## EXCERPTED DATA
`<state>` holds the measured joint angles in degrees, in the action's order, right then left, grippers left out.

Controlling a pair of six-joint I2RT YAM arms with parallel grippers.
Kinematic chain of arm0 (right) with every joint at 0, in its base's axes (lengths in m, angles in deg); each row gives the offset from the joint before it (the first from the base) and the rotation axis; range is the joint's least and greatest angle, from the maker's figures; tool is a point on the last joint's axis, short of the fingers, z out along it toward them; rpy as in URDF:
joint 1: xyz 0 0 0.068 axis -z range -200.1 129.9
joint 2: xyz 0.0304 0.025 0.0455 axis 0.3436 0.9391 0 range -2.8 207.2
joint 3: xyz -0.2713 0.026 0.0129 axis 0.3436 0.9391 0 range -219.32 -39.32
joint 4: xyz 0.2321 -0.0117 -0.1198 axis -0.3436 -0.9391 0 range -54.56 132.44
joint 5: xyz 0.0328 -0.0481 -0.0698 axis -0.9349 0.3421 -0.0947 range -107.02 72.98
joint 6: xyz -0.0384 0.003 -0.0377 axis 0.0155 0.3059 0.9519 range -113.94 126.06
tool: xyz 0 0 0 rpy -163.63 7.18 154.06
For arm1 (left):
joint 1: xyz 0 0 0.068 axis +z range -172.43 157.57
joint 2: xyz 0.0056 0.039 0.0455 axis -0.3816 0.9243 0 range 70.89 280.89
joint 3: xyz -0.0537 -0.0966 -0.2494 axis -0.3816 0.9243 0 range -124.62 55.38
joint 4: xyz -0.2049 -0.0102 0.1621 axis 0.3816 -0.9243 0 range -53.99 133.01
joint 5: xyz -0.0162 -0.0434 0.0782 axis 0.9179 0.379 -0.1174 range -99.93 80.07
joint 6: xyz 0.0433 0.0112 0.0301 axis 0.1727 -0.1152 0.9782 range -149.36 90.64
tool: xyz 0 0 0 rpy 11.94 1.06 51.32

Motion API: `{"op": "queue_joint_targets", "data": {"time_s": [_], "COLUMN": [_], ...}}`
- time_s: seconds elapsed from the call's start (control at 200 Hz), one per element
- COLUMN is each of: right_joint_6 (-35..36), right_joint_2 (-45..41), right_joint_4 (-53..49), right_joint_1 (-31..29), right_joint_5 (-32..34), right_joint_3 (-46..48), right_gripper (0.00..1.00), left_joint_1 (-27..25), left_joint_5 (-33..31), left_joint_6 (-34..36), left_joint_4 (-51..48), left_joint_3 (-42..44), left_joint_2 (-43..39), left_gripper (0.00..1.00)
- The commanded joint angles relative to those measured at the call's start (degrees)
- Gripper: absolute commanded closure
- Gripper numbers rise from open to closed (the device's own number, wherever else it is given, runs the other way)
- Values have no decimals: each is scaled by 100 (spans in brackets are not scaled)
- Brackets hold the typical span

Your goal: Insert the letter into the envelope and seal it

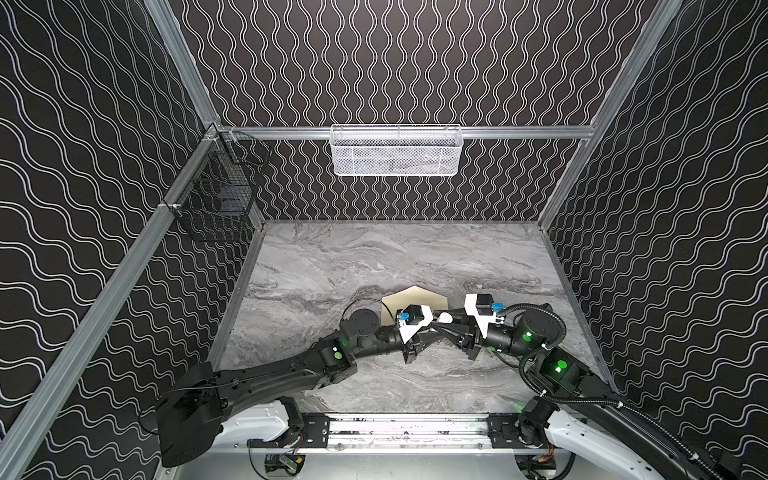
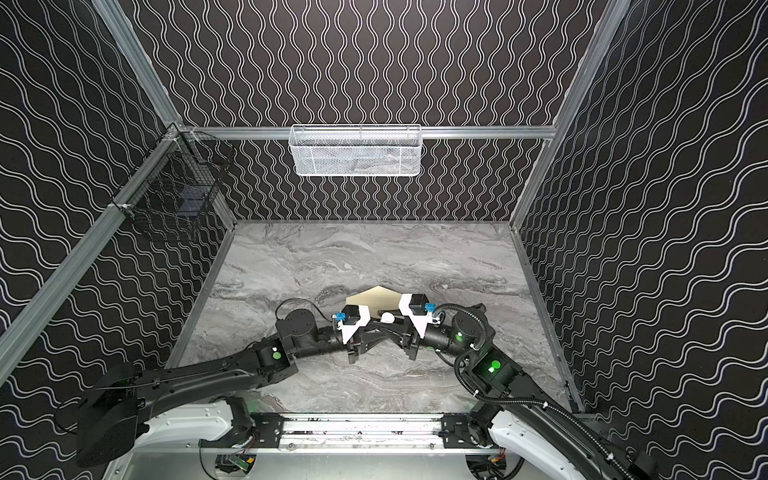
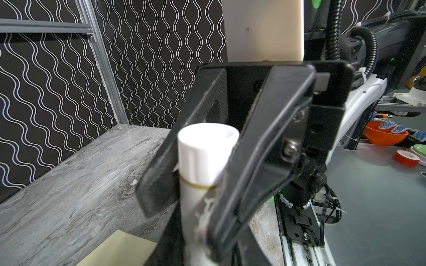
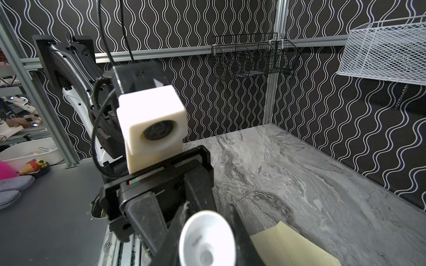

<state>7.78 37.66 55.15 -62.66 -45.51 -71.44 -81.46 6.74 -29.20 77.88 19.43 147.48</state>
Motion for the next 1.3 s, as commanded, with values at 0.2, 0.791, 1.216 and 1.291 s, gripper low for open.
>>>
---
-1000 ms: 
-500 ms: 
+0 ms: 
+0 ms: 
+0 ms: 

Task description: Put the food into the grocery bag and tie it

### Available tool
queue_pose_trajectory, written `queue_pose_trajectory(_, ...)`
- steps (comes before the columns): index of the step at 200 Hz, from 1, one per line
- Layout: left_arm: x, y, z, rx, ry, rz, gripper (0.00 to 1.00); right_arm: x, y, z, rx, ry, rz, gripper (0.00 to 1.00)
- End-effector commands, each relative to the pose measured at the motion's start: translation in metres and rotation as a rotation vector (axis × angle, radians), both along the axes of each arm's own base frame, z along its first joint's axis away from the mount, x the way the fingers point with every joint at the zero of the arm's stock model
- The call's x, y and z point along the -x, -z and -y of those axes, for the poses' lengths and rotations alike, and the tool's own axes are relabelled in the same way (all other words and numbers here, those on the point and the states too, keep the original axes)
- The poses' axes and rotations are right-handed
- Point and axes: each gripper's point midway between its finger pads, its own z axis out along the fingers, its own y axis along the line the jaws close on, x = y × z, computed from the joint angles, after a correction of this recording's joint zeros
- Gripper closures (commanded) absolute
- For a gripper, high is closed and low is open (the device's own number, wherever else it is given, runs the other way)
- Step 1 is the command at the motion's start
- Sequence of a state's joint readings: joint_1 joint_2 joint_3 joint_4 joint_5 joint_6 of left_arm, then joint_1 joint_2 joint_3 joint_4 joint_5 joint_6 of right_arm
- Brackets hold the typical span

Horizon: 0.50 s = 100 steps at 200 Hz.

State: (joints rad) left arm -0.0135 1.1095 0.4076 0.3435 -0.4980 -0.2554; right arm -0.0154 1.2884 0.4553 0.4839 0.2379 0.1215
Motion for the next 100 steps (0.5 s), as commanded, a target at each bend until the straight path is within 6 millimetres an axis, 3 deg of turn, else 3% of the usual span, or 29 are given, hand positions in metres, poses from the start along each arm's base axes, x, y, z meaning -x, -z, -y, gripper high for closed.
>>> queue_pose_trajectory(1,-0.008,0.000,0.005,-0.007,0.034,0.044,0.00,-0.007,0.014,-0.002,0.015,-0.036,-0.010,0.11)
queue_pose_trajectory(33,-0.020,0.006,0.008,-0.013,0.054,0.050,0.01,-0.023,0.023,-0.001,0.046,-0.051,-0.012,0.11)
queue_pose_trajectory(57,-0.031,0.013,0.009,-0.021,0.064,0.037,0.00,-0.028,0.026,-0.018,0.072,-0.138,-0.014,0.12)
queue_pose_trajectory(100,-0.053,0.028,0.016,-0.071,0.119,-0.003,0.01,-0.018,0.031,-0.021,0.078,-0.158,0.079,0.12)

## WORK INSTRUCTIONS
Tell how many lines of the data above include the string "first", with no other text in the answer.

## FINISHED EXERCISE
2